[Stored data entries]
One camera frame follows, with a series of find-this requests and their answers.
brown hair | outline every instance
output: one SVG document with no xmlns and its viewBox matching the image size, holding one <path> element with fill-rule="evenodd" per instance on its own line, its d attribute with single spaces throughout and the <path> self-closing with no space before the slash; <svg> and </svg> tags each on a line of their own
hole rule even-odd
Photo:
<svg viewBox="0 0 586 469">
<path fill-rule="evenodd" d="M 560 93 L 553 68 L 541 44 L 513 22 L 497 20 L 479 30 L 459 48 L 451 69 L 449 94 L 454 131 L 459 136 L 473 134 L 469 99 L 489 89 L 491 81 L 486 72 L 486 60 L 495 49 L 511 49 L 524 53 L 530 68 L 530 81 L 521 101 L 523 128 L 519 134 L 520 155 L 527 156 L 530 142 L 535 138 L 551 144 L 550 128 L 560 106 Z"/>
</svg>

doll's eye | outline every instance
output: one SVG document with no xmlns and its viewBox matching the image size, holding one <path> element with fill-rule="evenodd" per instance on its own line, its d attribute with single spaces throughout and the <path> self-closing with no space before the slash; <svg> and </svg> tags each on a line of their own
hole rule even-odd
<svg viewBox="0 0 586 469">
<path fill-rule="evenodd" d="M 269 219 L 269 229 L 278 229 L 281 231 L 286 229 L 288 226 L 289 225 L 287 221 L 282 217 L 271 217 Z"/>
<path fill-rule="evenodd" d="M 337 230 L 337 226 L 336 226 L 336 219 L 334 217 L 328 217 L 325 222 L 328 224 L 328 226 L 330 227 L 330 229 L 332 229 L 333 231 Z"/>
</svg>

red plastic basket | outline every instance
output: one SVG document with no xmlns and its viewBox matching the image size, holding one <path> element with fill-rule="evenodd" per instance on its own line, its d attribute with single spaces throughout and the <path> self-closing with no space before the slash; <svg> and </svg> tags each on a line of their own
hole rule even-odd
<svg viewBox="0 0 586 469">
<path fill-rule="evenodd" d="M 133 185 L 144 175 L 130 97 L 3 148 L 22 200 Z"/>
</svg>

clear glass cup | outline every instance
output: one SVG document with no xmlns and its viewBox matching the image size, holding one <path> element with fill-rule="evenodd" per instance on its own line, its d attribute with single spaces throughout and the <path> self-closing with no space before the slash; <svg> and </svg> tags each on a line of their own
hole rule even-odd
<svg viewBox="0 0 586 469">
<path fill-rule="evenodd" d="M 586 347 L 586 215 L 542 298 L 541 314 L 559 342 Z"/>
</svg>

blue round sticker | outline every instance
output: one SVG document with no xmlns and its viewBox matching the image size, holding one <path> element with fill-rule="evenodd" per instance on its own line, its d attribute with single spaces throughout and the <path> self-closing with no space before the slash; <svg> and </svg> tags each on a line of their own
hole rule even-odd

**TRY IT**: Every entry should be printed again exactly as written.

**TASK OUTPUT**:
One camera frame follows, with a series of find-this requests and their answers.
brown hair | outline every instance
output: one SVG document with no xmlns and its viewBox matching the image size, holding one <path> element with fill-rule="evenodd" per instance on its own line, its d attribute with single spaces throughout and the <path> self-closing with no space before the slash; <svg> and </svg> tags each on a line of their own
hole rule even-odd
Photo:
<svg viewBox="0 0 586 469">
<path fill-rule="evenodd" d="M 560 93 L 553 68 L 541 44 L 513 22 L 497 20 L 479 30 L 459 48 L 451 69 L 449 94 L 454 131 L 459 136 L 473 134 L 469 99 L 489 89 L 491 81 L 486 72 L 486 60 L 495 49 L 511 49 L 524 53 L 530 68 L 530 81 L 521 101 L 523 128 L 519 134 L 520 155 L 527 156 L 530 142 L 535 138 L 551 144 L 550 128 L 560 106 Z"/>
</svg>

doll's eye | outline every instance
output: one SVG document with no xmlns and its viewBox matching the image size, holding one <path> element with fill-rule="evenodd" per instance on its own line, its d attribute with single spaces throughout and the <path> self-closing with no space before the slash; <svg> and </svg> tags each on a line of their own
hole rule even-odd
<svg viewBox="0 0 586 469">
<path fill-rule="evenodd" d="M 269 219 L 269 229 L 278 229 L 281 231 L 286 229 L 288 226 L 289 225 L 287 221 L 282 217 L 271 217 Z"/>
<path fill-rule="evenodd" d="M 337 230 L 337 226 L 336 226 L 336 219 L 334 217 L 328 217 L 325 222 L 328 224 L 328 226 L 330 227 L 330 229 L 332 229 L 333 231 Z"/>
</svg>

red plastic basket | outline every instance
output: one SVG document with no xmlns and its viewBox matching the image size, holding one <path> element with fill-rule="evenodd" per instance on its own line, its d attribute with single spaces throughout and the <path> self-closing with no space before the slash; <svg> and </svg> tags each on a line of their own
hole rule even-odd
<svg viewBox="0 0 586 469">
<path fill-rule="evenodd" d="M 133 185 L 144 175 L 130 97 L 3 148 L 22 200 Z"/>
</svg>

clear glass cup | outline every instance
output: one SVG document with no xmlns and its viewBox matching the image size, holding one <path> element with fill-rule="evenodd" per instance on its own line, its d attribute with single spaces throughout and the <path> self-closing with no space before the slash; <svg> and </svg> tags each on a line of their own
hole rule even-odd
<svg viewBox="0 0 586 469">
<path fill-rule="evenodd" d="M 586 347 L 586 215 L 542 298 L 541 314 L 559 342 Z"/>
</svg>

blue round sticker | outline every instance
output: one SVG document with no xmlns and its viewBox matching the image size, holding one <path> element with fill-rule="evenodd" per instance on its own line, its d attribute with single spaces throughout and the <path> self-closing with no space before the slash; <svg> and </svg> tags each on a line of their own
hole rule even-odd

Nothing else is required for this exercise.